Outcast Hero emerged after a dawning realisation that one didn't need the backing of major studios in order to create something. In a time before crowdfunding websites, this was still quite a novel thought. The thought arose after coming across a project on Newgrounds during the same year in which I quit my job. It was an animated feature film called “Minushi”, and the most surprising thing about it was it was being worked on by one person. Inspired, I sketched pages of concepts for what would later become Outcast Hero. The aspect of how long it might take me to do a movie alone didn't feel like an issue. The fact I could get the ball rolling by myself was really freeing and motivating. July 2006 saw Outcast Hero's production get into full swing.

I used the same production techniques that major animation studios did, which I had learned the basics of from watching animated film documentaries. After the concept art, I worked out the base structure of the plot, which was followed by the earliest draft of the movie's script. Then came the storyboarding and animatic stages – the first version of the movie merged these two stages together by drawing the storyboard onto 9x9cm pieces of paper and scanning those into the computer for composition. Later versions have used thumbnail sized storyboards and the animatic is being upgraded to a digital format.

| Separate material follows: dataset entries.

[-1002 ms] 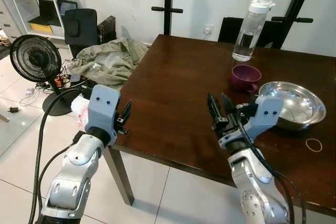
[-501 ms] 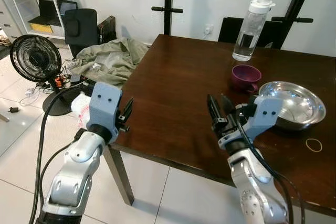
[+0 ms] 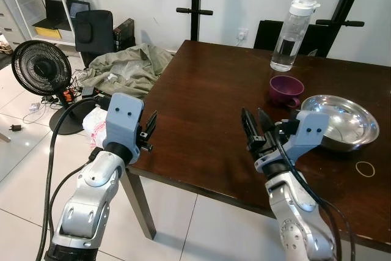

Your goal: Setting the table

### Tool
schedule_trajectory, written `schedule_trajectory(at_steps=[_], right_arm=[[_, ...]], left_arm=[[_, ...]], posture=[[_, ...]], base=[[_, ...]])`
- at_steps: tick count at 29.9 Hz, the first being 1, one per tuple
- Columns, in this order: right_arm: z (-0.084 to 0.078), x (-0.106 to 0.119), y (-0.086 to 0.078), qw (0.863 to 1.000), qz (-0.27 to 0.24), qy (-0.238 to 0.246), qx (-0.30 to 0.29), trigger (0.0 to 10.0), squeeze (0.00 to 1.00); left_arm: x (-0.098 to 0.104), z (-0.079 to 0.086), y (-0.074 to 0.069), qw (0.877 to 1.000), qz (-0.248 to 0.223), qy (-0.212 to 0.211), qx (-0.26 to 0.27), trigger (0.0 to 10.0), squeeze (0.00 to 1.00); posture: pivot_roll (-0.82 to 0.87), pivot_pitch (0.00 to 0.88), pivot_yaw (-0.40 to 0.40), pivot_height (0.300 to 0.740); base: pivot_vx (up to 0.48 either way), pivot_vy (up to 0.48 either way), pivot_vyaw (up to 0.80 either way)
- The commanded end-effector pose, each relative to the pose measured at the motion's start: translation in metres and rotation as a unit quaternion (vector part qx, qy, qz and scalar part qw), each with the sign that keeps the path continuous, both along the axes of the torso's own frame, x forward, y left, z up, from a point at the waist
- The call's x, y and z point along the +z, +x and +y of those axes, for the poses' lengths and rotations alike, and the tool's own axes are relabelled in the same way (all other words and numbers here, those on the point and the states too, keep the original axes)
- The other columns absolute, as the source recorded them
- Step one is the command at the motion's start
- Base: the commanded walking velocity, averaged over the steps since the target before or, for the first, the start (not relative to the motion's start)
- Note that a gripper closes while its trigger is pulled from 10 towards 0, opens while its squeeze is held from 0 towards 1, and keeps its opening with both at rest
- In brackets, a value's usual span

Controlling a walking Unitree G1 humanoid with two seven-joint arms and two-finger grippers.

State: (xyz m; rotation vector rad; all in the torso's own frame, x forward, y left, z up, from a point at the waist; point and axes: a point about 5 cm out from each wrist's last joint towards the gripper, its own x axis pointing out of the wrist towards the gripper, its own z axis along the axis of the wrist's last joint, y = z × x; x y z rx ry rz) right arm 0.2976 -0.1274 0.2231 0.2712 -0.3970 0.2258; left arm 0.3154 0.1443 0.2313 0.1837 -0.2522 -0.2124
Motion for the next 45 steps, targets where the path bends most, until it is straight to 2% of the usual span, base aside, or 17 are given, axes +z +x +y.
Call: schedule_trajectory(at_steps=[1,28,32,41,45], right_arm=[[-0.002,-0.004,-0.001,1.000,0.006,-0.002,-0.004,10.0,0.00],[-0.008,-0.002,-0.001,1.000,0.002,-0.010,-0.016,10.0,0.00],[-0.012,-0.003,-0.001,1.000,0.009,-0.007,-0.027,10.0,0.00],[-0.017,-0.006,-0.002,0.999,0.016,-0.011,-0.035,10.0,0.00],[-0.016,-0.006,-0.001,0.999,0.020,-0.011,-0.039,10.0,0.00]], left_arm=[[-0.006,0.000,-0.002,1.000,0.008,0.003,0.002,10.0,0.00],[-0.009,-0.011,-0.001,1.000,0.009,-0.007,-0.014,10.0,0.00],[-0.010,-0.009,0.001,1.000,0.003,-0.006,0.009,10.0,0.00],[-0.016,-0.022,-0.008,1.000,0.011,-0.009,-0.012,10.0,0.00],[-0.019,-0.016,-0.007,1.000,0.018,-0.022,-0.001,10.0,0.00]], posture=[[0.17,0.101,0.096,0.740],[0.13,0.079,0.096,0.740],[0.12,0.089,0.093,0.740],[0.12,0.114,0.068,0.740],[0.09,0.112,0.075,0.740]], base=[[0.000,0.000,0.00],[0.000,0.000,0.00],[0.000,0.000,0.00],[0.000,0.000,0.00],[0.000,0.000,0.00]])
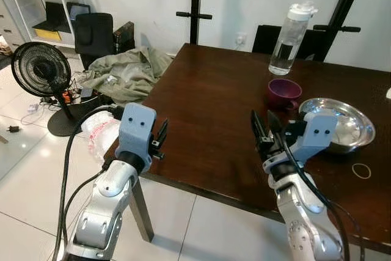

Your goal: Setting the table

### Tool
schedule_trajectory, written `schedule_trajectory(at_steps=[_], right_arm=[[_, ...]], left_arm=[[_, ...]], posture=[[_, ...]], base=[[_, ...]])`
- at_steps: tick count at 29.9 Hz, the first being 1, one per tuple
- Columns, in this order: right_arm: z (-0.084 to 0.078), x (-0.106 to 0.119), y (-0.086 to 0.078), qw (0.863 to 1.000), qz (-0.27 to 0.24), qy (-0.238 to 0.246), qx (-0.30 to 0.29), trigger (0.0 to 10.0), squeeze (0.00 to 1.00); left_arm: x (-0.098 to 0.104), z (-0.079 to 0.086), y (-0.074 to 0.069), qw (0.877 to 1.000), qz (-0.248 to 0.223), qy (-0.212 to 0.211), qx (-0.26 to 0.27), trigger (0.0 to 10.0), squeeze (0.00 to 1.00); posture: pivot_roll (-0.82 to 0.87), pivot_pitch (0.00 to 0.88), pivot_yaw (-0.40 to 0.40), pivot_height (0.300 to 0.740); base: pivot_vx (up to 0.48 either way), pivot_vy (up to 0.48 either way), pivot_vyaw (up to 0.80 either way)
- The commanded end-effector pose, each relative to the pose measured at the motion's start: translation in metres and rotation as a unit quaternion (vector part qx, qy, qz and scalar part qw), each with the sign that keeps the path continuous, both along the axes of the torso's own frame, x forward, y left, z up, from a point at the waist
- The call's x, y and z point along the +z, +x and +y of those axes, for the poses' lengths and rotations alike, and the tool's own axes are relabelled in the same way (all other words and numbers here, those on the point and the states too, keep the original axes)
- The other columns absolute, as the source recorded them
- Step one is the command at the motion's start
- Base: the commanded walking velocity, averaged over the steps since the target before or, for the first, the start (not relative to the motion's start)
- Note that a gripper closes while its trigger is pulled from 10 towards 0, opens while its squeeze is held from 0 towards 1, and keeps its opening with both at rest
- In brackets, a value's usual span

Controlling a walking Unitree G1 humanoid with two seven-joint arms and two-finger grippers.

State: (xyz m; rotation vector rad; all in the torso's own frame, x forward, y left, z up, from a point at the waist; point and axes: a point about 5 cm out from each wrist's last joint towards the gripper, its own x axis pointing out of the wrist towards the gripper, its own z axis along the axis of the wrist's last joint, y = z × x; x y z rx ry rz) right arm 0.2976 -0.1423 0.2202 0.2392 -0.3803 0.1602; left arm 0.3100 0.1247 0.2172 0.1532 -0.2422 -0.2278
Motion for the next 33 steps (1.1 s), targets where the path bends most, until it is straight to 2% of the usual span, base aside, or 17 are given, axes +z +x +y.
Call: schedule_trajectory(at_steps=[1,13,19,33], right_arm=[[-0.0006,-0.0032,-0.0014,1.000,0.008,0.000,-0.007,10.0,0.00],[-0.0073,-0.0063,-0.0061,0.999,0.017,-0.002,-0.027,10.0,0.00],[-0.0081,-0.0077,-0.0077,0.999,0.020,-0.003,-0.028,10.0,0.00],[-0.0066,-0.0095,-0.0089,0.999,0.025,-0.006,-0.022,10.0,0.00]], left_arm=[[-0.0051,0.0039,-0.0011,1.000,0.014,-0.011,0.009,10.0,0.00],[-0.0007,0.0080,0.0072,1.000,0.012,-0.008,0.008,10.0,0.00],[-0.0027,0.0063,0.0058,1.000,0.016,-0.010,0.006,10.0,0.00],[-0.0042,0.0077,0.0071,1.000,0.017,-0.006,0.009,10.0,0.00]], posture=[[0.09,0.111,0.078,0.740],[0.07,0.132,0.093,0.740],[0.07,0.135,0.094,0.740],[0.06,0.125,0.093,0.740]], base=[[0.000,0.000,0.00],[0.000,0.000,0.00],[0.000,0.000,0.00],[-0.280,0.000,0.00]])
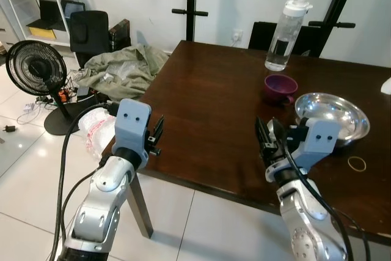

In mid 2010, the first version of the animatic was completed and watched by a few people who relayed critique back to me. This cycle of small scale test screening and feedback has been repeated over time, in order to further improve the movie's contents. Since then I have focused on the animatic's second version, discounting a year long break I took in order to make “Outcast Hope” - a prequel short to Outcast Hero which also served as a test bed for me taking a piece of work to a finished state.

For the past eight and a half years I have been crafting the world of Outcast Hero – its environments, characters and the stories that drive them – without a budget to dedicate to the movie's production. Friends have generously dedicated their time and skills to voice some of the cast and develop various ideas.


Crowdfunding has been suggested to me in order to get more people on board and thus speed up production of the movie. I have debated the idea, but you need to have a substantial audience in order for a crowdfunding campaign to be feasible, and running a campaign is extremely stressful. You have the pressure of fulfilling everything you promise your backers – rewards and actual project work – in a set amount of time. The second of those things is quite influential to me, as my state of health requires keeping external stress levels down where possible.

In summary - I've learned to work realistically within my own boundaries, without sacrificing the pursuit of my creative ideas. I'm not sure how long it will take to complete the movie, or how I'm going to overcome those future production obstacles, yet I feel surprisingly chill with regards to these things. Outcast Hero is a project which I - and those which follow the movie's production - are savouring the journey of, as well as the prospect of a finished outcome. This gradual pace, unshadowed by the expectations of others, allows the story to develop organically and I feel is creating a more solid end product as a result.

Working solo on an animated feature is not for the faint of heart. It takes longer and requires much patience and dedication, but I've always seen it as the more favoured choice over not working on the feature at all. For me, creating Outcast Hero has been a fascinating experience. I have learned so much about movie directing, animation and cinematography, and continue to discover new things every day.